> _Assignment_
Would you give the entries again word for word, with no pictures in the copy?

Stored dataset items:

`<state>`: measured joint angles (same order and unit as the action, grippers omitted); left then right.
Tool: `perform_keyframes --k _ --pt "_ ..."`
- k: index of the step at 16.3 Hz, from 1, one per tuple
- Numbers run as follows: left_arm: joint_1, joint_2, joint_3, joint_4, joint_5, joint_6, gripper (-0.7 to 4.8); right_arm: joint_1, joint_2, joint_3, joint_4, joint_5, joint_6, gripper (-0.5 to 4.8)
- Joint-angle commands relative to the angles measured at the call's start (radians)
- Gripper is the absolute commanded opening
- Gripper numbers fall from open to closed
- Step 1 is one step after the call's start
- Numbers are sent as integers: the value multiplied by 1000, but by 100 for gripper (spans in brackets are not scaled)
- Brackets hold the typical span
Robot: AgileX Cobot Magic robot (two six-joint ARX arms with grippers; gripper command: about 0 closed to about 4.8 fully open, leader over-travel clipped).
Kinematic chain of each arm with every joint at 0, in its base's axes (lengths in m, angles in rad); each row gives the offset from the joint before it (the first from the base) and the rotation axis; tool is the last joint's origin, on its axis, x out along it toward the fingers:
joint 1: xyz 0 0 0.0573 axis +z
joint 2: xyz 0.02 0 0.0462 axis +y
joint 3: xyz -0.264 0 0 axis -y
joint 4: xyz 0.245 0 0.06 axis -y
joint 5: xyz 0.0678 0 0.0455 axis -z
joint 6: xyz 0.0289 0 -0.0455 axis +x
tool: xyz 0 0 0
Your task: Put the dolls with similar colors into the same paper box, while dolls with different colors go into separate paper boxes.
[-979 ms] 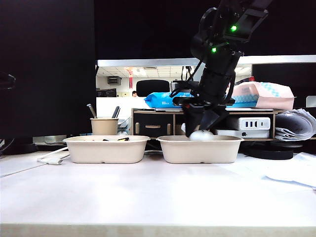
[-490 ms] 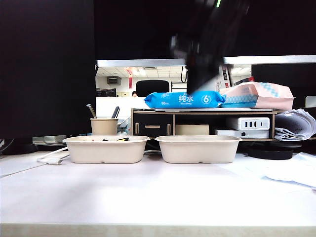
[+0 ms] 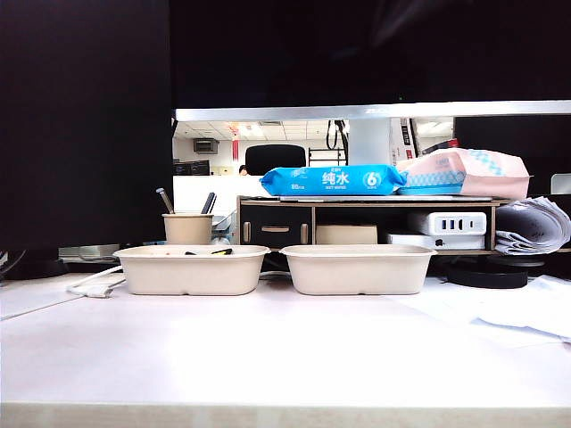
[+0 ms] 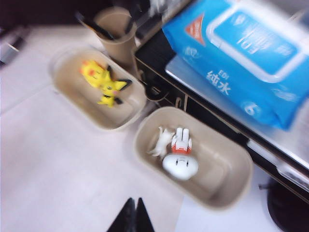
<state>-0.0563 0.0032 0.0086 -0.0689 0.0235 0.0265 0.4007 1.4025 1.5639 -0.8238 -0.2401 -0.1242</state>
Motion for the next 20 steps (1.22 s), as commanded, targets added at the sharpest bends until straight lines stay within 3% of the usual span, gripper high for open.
perform_keyframes --k 1,5,9,14,20 --pt "61 0 1 3 1 0 -5 3 -237 -214 155 -15 76 -8" --pt "79 0 1 3 0 0 -5 2 -607 -523 327 3 196 -8" --pt "79 0 1 2 0 0 -5 2 -881 -695 439 13 238 -8" --pt "79 0 1 3 0 0 -5 2 -1082 -725 341 11 237 -5" --pt "79 0 1 3 0 0 -5 2 -1283 -725 331 10 237 -5"
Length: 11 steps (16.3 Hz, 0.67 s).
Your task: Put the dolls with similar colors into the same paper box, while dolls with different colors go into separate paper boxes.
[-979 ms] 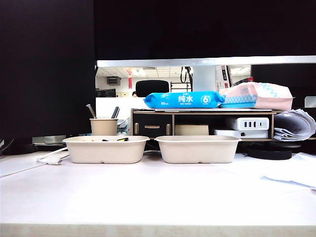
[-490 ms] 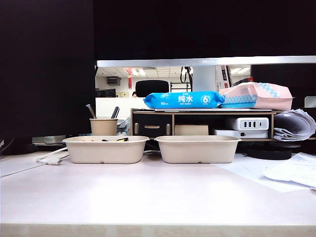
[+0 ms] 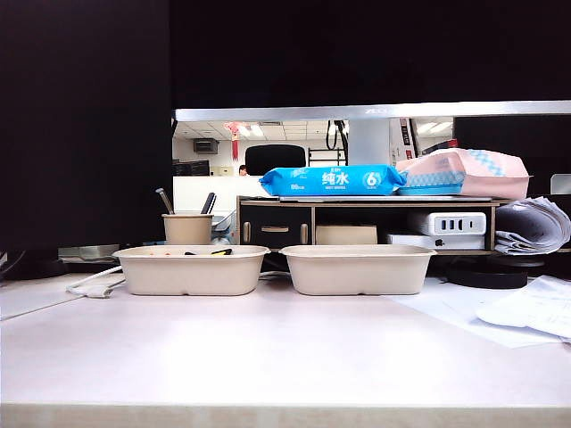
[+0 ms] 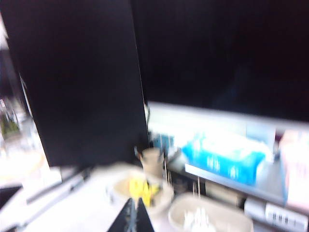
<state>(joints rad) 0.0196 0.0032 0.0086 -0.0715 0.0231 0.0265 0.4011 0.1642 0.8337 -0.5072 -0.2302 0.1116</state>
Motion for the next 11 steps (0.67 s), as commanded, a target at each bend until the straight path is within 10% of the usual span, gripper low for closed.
perform_keyframes --k 1,5,11 --pt "3 0 1 5 0 0 -5 2 -72 5 14 0 1 -5" --pt "3 0 1 5 0 0 -5 -3 -160 8 11 4 -59 -5" --pt "3 0 1 5 0 0 -5 -325 -160 -383 273 49 -168 -5"
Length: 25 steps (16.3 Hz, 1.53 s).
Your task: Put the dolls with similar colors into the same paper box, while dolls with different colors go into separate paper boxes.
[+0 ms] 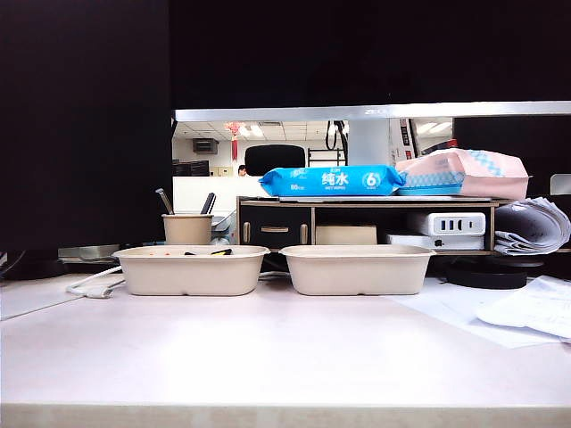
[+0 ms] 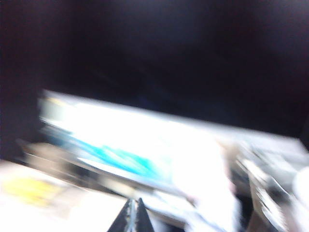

> _Solution for this task_
`<state>`: measured joint angles (same order and unit as the action, grippers omitted); left then right.
Tool: `perform_keyframes --k _ --pt "_ ..."`
- k: index of the step at 16.3 Hz, from 1, one per tuple
- Numbers run as follows: left_arm: joint_1, joint_2, joint_3, joint_4, joint_5, joint_6, gripper (-0.7 to 4.8); right_arm: joint_1, joint_2, joint_3, joint_4, joint_5, joint_6, gripper (-0.5 to 4.8)
- Joint-angle commands relative to the angles measured at the call's start (radians)
- Gripper is the absolute commanded opening
- Gripper numbers fall from open to closed
- Step 1 is one step after the call's start
- Numbers are sent as integers: the value multiplied by 1000, but by 100 for gripper (spans in brackets are not scaled)
- Brackets hold the typical span
Robot: AgileX Cobot Magic robot (two six-joint ARX arms with grippers; gripper command: about 0 closed to about 4.8 fully open, leader over-travel clipped).
Kinematic chain of each arm with every joint at 0, in its base's axes (lengths in m, angles in rad); each row gives the offset from the joint before it (the first from the base) and the rotation axis; tool is the last joint's origin, on its axis, x out along it toward the fingers:
joint 1: xyz 0 0 0.0573 axis +z
joint 2: xyz 0.02 0 0.0462 axis +y
joint 3: xyz -0.264 0 0 axis -y
joint 4: xyz 0.245 0 0.06 axis -y
joint 5: xyz 0.0678 0 0.0455 axis -z
joint 6: xyz 0.0289 0 -0.0455 axis +x
tool: xyz 0 0 0
Your task: Put the dolls with similar colors into the same paper box, while dolls with different colors go into separate paper boxes.
[-979 ms] 
[-490 ms] 
[+0 ms] 
[+0 ms] 
<state>-0.0563 0.0032 0.0086 -0.0689 0.0235 0.0265 0.4007 1.4025 1.5639 -0.8238 -0.2401 -0.1242</state>
Motion for the next 20 steps (1.22 s), as commanded, targets added at the sharpest bends until straight lines stay within 3% of the usual span, gripper high for open.
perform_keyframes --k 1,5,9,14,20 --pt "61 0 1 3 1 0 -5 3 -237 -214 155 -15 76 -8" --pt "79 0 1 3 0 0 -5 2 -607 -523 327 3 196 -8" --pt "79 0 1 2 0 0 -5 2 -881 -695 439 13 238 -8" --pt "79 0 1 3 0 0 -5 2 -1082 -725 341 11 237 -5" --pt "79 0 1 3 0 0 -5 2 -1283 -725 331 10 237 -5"
Length: 11 steps (16.3 Hz, 0.67 s).
Your task: Put the dolls with similar colors into the same paper box, while dolls with different colors go into separate paper boxes.
[-979 ms] 
[-490 ms] 
[+0 ms] 
[+0 ms] 
<state>(joints rad) 0.0196 0.0032 0.0086 -0.0715 0.0231 0.0265 0.4011 0.1642 0.8337 -0.5072 -0.2302 0.1116</state>
Motion for the next 11 steps (0.67 s), as commanded, a target at each bend until the straight path is within 10% of the usual span, gripper low for closed.
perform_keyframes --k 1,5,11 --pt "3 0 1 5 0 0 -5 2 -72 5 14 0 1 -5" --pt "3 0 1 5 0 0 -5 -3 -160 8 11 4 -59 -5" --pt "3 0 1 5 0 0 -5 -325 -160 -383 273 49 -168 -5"
Length: 25 steps (16.3 Hz, 1.53 s).
Your task: Put the dolls with similar colors into the same paper box, while dolls with different colors go into separate paper boxes.
[+0 ms] 
[+0 ms] 

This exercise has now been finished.